Protocole d'expérience Dans cette expérience, les sujets doivent apprendre à discerner la hauteur de fréquence de deux courants électriques. S'ils y parviennent, soit ils sont félicités (sourires), soit ils reçoivent une somme d'argent plus ou moins importante. © Plos Biology

Le cobaye doit alors se concentrer, supporter les décharges, jauger les dixit courants et répondre. S'il a raison, il reçoit la somme d'argent qu'on lui a promise auparavant. Dans le cas contraire, il fait chou blanc. Ce test, effectué seize fois de suite par individu, a montré qu'à ce petit jeu, les cobayes apprennent beaucoup plus vite si on leur promet une récompense financière. Mieux, plus la récompense promise est élevée, plus ils apprennent vite*. Un résultat qui en dit long sur la nature humaine mais qui, surtout, avalise l'ancestrale technique de la carotte dans l'apprentissage.

Les dessous du mécanisme

Les résultats de l'expérience © Plos Biology, juillet 2009

Pour autant, pas de quoi satisfaire l'esprit, toujours en éveil, des chercheurs... Aussi ont-ils décidé de passer à nouveau des électrodes aux doigts de cobayes un tantinet vénaux. Mais cette fois, en plus de la promesse d'une rétribution financière, les sujets ont dû avaler une heure avant l'expérience, un cachet ¹ soit de levodopa (une substance permettant d'augmenter le taux d'un neurotransmetteur appelé « dopamine » dans le cerveau), soit de l'haloperidol (une substance qui, à l'inverse, permet de bloquer l'action de la dopamine), soit d'une substance placebo.
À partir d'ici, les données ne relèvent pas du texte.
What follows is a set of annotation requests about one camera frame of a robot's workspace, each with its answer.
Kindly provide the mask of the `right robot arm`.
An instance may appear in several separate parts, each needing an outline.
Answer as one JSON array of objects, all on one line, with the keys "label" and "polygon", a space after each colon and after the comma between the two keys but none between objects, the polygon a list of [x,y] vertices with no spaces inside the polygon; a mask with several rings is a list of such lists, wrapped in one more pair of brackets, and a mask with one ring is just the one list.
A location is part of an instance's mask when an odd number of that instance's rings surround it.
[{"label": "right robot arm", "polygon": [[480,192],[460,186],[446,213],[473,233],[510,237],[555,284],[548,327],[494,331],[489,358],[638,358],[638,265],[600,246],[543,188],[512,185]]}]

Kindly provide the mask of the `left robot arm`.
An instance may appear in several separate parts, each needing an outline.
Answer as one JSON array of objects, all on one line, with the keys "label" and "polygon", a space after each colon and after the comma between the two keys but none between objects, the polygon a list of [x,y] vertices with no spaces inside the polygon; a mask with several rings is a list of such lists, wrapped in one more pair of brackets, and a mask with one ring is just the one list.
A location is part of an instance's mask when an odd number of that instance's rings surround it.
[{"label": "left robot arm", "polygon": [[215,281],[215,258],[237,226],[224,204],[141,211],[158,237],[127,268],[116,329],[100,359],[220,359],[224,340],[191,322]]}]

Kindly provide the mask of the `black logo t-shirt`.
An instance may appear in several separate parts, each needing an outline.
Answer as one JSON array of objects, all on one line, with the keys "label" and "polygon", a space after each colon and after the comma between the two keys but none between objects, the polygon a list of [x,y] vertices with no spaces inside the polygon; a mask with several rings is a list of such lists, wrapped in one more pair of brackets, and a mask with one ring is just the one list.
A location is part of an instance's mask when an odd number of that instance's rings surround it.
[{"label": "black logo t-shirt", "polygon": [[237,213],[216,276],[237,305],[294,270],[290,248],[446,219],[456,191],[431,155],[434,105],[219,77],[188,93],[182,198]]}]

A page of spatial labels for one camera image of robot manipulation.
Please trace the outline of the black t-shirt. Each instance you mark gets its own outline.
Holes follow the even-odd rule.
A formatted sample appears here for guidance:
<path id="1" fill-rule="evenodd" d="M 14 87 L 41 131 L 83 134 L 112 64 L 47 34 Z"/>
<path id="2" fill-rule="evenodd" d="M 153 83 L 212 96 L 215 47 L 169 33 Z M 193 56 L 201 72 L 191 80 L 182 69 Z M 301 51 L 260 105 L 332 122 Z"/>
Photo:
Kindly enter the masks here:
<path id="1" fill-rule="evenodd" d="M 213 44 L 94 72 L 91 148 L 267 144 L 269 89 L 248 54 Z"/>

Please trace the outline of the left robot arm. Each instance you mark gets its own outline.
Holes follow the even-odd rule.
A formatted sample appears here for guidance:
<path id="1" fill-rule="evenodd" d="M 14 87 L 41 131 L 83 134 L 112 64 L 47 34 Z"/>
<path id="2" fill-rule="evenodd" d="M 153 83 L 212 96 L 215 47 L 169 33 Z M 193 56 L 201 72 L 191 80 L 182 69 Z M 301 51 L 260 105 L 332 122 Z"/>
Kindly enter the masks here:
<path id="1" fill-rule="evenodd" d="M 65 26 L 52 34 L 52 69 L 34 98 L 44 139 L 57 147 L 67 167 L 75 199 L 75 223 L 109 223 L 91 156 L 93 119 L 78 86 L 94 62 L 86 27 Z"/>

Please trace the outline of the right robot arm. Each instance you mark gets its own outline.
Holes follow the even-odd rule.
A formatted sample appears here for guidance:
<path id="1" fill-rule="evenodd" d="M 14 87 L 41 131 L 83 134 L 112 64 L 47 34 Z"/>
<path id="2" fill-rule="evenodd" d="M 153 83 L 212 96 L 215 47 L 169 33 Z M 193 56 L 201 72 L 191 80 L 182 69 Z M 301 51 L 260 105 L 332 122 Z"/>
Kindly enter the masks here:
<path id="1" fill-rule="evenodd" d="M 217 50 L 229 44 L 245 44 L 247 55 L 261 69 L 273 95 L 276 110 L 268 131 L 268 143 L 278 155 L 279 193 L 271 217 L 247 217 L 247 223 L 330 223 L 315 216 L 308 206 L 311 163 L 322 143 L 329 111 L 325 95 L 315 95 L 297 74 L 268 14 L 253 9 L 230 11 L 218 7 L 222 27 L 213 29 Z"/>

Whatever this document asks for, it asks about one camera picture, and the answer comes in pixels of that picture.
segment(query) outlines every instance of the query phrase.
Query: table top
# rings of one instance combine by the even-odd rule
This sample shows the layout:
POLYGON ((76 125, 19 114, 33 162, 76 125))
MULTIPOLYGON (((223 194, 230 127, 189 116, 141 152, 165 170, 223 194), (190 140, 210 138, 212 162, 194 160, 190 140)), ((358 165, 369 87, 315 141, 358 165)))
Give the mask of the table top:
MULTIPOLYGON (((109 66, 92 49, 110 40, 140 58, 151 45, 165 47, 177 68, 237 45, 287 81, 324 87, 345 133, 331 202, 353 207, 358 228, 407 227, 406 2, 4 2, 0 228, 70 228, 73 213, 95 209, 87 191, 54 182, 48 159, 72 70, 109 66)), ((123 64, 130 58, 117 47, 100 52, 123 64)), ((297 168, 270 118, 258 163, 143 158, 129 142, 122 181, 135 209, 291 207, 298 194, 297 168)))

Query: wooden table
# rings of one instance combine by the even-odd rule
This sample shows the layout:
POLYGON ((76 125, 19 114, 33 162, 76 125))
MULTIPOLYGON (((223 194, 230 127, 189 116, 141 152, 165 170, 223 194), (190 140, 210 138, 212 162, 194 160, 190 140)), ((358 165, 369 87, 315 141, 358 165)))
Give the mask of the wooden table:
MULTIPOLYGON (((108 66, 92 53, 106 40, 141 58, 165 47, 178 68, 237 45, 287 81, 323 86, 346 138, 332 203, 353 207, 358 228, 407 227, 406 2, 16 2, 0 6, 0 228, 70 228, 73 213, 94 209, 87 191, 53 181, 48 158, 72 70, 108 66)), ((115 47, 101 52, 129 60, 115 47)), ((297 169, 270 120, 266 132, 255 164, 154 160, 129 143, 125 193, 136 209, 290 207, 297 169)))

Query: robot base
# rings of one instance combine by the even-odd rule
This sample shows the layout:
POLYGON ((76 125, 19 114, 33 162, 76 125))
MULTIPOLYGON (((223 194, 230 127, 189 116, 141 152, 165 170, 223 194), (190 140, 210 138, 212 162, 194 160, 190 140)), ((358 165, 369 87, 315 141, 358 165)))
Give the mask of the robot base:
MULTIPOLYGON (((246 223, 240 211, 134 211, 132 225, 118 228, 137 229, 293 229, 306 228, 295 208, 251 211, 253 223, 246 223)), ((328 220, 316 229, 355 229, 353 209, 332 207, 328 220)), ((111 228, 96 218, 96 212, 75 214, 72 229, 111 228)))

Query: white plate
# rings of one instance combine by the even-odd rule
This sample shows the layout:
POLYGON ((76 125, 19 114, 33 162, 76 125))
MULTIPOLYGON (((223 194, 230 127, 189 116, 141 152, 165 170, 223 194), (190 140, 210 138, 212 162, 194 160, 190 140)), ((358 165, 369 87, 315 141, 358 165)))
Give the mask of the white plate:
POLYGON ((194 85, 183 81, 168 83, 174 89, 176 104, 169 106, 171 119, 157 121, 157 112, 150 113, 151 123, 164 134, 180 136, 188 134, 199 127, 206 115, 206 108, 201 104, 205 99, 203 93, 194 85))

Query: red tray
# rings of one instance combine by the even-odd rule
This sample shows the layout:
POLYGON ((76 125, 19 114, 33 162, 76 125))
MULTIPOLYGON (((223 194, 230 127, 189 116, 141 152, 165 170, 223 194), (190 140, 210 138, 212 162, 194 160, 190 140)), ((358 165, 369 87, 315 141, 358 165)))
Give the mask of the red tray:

Les résultats ² montrent que la levodopa augmente encore la vitesse d'apprentissage des sujets quand l'haloperidol annihile tout effet de la récompense... et tout espoir d'enrichissement pour le cobaye. L'amélioration de la vitesse d'apprentissage observée dans le contexte de la récompense passerait donc par le circuit physiologique de la dopamine. Cette substance ne pourra néanmoins pas être prescrite pour doper la vitesse d'apprentissage d'individus sains, le traitement par des substances dopaminergiques pouvant s'accompagner d'effets secondaires sérieux.

Punir ou récompenser ?

La carotte et le bâton L'affiche du film ' La carotte et le bâton ' de Stéphane Arnoux. © DR

À défaut de pilules miracles, il est toujours possible de se rabattre sur la bonne vieille technique « éducative » dite « de la carotte et du bâton ». Enfin plutôt « de la carotte ». En s'intéressant cette fois non plus à l'apprentissage mais aux principes de la coopération à l'échelle d'une société, une équipe internationale ¹ vient de montrer qu'à tout prendre, récompenser les bonnes actions ou les réussites était un meilleur calcul que de punir les faux-pas ou les échecs. D'après leur résultat, récompenser devrait être la règle et punir, l'exception nécessaire...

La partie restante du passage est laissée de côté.